- [What is expected]: From the line with "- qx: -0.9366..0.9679" to the line with "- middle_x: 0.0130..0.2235", retype every line exactly, including those two, and leave out the rest of the data below.

- [Information supplied]:
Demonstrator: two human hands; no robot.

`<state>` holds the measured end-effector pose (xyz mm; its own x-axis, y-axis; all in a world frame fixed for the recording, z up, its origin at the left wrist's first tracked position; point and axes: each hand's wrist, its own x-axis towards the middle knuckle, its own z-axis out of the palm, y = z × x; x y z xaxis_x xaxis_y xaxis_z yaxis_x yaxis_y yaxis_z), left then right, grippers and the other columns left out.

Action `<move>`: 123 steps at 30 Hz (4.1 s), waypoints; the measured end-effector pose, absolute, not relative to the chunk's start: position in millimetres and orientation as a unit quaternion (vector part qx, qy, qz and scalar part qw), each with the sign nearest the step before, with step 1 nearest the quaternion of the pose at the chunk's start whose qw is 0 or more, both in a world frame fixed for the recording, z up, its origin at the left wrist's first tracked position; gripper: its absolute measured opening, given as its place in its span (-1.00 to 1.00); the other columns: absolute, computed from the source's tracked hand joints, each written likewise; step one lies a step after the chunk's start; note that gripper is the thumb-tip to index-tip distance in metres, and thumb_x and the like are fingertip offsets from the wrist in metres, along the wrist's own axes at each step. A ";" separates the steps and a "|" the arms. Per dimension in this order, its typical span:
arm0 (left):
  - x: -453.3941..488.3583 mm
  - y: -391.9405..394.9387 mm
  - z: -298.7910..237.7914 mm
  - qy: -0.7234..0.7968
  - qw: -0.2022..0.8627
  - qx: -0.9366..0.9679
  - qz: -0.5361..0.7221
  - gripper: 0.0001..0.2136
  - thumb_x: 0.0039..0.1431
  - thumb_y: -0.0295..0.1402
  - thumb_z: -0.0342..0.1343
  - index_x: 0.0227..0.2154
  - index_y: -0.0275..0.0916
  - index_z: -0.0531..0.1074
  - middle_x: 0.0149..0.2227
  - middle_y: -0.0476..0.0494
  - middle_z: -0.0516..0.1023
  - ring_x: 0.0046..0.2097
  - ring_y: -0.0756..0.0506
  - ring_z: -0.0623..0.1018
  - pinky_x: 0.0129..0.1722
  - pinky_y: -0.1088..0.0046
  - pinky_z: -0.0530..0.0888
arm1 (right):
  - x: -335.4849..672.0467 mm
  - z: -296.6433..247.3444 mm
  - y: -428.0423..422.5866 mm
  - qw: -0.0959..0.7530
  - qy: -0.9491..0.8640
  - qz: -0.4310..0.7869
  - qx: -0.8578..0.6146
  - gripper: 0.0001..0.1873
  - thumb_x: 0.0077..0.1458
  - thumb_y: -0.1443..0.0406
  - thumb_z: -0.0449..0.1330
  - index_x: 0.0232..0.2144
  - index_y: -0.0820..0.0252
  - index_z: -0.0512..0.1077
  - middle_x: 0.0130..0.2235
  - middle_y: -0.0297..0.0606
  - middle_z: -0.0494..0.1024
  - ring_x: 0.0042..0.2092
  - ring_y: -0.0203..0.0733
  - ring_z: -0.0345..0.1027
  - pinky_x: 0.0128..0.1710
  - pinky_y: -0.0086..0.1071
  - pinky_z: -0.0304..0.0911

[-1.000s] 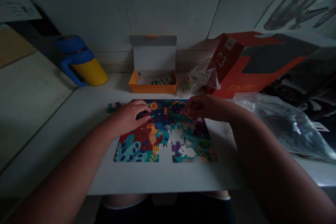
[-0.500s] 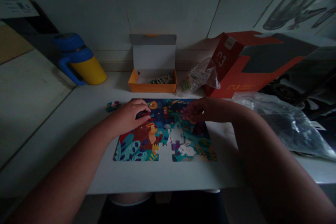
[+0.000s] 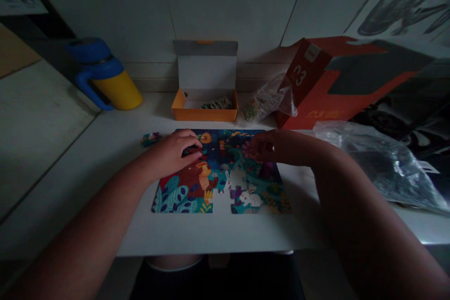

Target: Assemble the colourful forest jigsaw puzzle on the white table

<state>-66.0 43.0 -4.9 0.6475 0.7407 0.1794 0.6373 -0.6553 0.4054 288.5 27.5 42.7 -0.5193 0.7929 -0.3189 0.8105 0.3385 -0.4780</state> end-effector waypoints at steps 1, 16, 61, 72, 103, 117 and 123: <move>-66.2 43.2 -5.0 0.384 0.154 0.895 0.168 -0.81 0.39 -0.22 0.17 -0.09 -0.18 0.59 -0.02 -0.17 0.54 0.02 -0.17 0.56 0.11 0.21 0.49 | 287.6 43.5 26.9 0.016 0.820 -0.295 0.490 -0.74 0.19 0.13 0.30 -0.12 0.08 0.61 -0.26 -0.27 0.69 -0.30 -0.16 0.50 -0.30 -0.36 0.25; -64.5 42.3 -2.5 0.384 0.152 0.897 0.160 -0.79 0.39 -0.21 0.16 -0.08 -0.20 0.59 -0.02 -0.20 0.54 0.03 -0.19 0.56 0.12 0.19 0.49 | 280.8 33.1 25.4 0.009 0.849 -0.247 0.467 -0.83 0.19 0.18 0.35 -0.17 0.02 0.66 -0.23 -0.28 0.69 -0.28 -0.17 0.51 -0.29 -0.37 0.28; -113.3 49.7 24.8 0.652 0.048 0.745 0.130 -0.76 0.34 -0.27 0.03 -0.17 -0.19 0.59 -0.21 -0.13 0.68 -0.20 -0.20 0.60 -0.17 0.34 0.44 | 264.6 21.5 26.5 0.051 0.841 -0.166 0.512 -0.67 0.35 0.07 0.15 -0.35 0.12 0.55 -0.43 -0.25 0.57 -0.47 -0.23 0.33 -0.45 -0.32 0.04; -192.8 65.4 15.4 0.700 0.088 0.698 0.118 -0.38 -0.04 0.12 0.41 -0.07 -0.28 0.56 -0.08 -0.25 0.65 -0.23 -0.19 0.57 -0.26 0.38 0.45 | 271.9 8.4 33.2 0.015 0.840 -0.120 0.529 -0.55 0.37 -0.04 0.07 -0.39 0.12 0.48 -0.48 -0.25 0.52 -0.51 -0.23 0.28 -0.47 -0.31 -0.03; -49.0 24.8 7.6 0.441 0.322 0.790 0.278 -0.77 0.31 -0.14 0.23 -0.12 -0.15 0.53 -0.20 -0.11 0.66 -0.21 -0.14 0.62 -0.19 0.27 0.56 | 238.7 32.2 11.4 -0.246 0.812 -0.283 0.447 -0.55 0.32 0.02 0.26 0.12 0.13 0.50 -0.14 -0.20 0.67 -0.22 -0.18 0.51 -0.23 -0.35 0.33; -29.9 21.8 -13.0 0.394 0.454 0.747 0.281 -0.78 0.30 -0.16 0.26 -0.16 -0.20 0.54 -0.28 -0.09 0.60 -0.24 -0.11 0.58 -0.26 0.32 0.52 | 224.0 11.1 11.3 -0.254 0.699 -0.527 0.413 -0.68 0.29 0.00 0.26 -0.18 0.11 0.49 -0.29 -0.29 0.59 -0.31 -0.19 0.46 -0.29 -0.33 0.37; -30.4 25.0 -7.3 0.399 0.482 0.717 0.306 -0.81 0.25 -0.23 0.30 -0.20 -0.23 0.54 -0.27 -0.06 0.59 -0.26 -0.04 0.56 -0.21 0.38 0.52 | 232.3 9.8 15.8 -0.268 0.712 -0.493 0.422 -0.63 0.28 -0.01 0.30 -0.02 0.05 0.45 -0.27 -0.30 0.66 -0.30 -0.18 0.51 -0.30 -0.34 0.38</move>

- [Response below]:
  - qx: -0.9366..0.9679
  - qz: -0.5361..0.7221
  - gripper: 0.0001..0.2136
  - thumb_x: 0.0039..0.1431
  - thumb_y: -0.0295..0.1402
  - thumb_z: -0.0342..0.1343
  - index_x: 0.0227..0.2154
  - index_y: -0.0275..0.0916
  - index_z: -0.0531..0.1074
  - middle_x: 0.0149..0.2227
  - middle_y: -0.0476..0.0494
  - middle_z: -0.0516..0.1023
  - ring_x: 0.0046..0.2097
  - ring_y: -0.0756..0.0506
  - ring_z: -0.0623..0.1018
  - pinky_x: 0.0129..0.1722
  - pinky_y: -0.1088..0.0046
  - pinky_z: -0.0530..0.0888
arm1 (right):
  - x: -335.4849..672.0467 mm
  - z: -296.6433..247.3444 mm
  - y: -428.0423..422.5866 mm
  - qw: -0.0959..0.7530
  - qy: -0.9491..0.8640
  - qz: -0.4310..0.7869
  - qx: -0.8578..0.6146
  - gripper: 0.0001..0.1873
  - thumb_x: 0.0077..0.1458
  - thumb_y: -0.1443..0.0406
  - thumb_z: -0.0449..0.1330
  - index_x: 0.0232..0.2144
  - index_y: -0.0820..0.0252
  - index_z: -0.0512..0.1077
  - middle_x: 0.0130..0.2235

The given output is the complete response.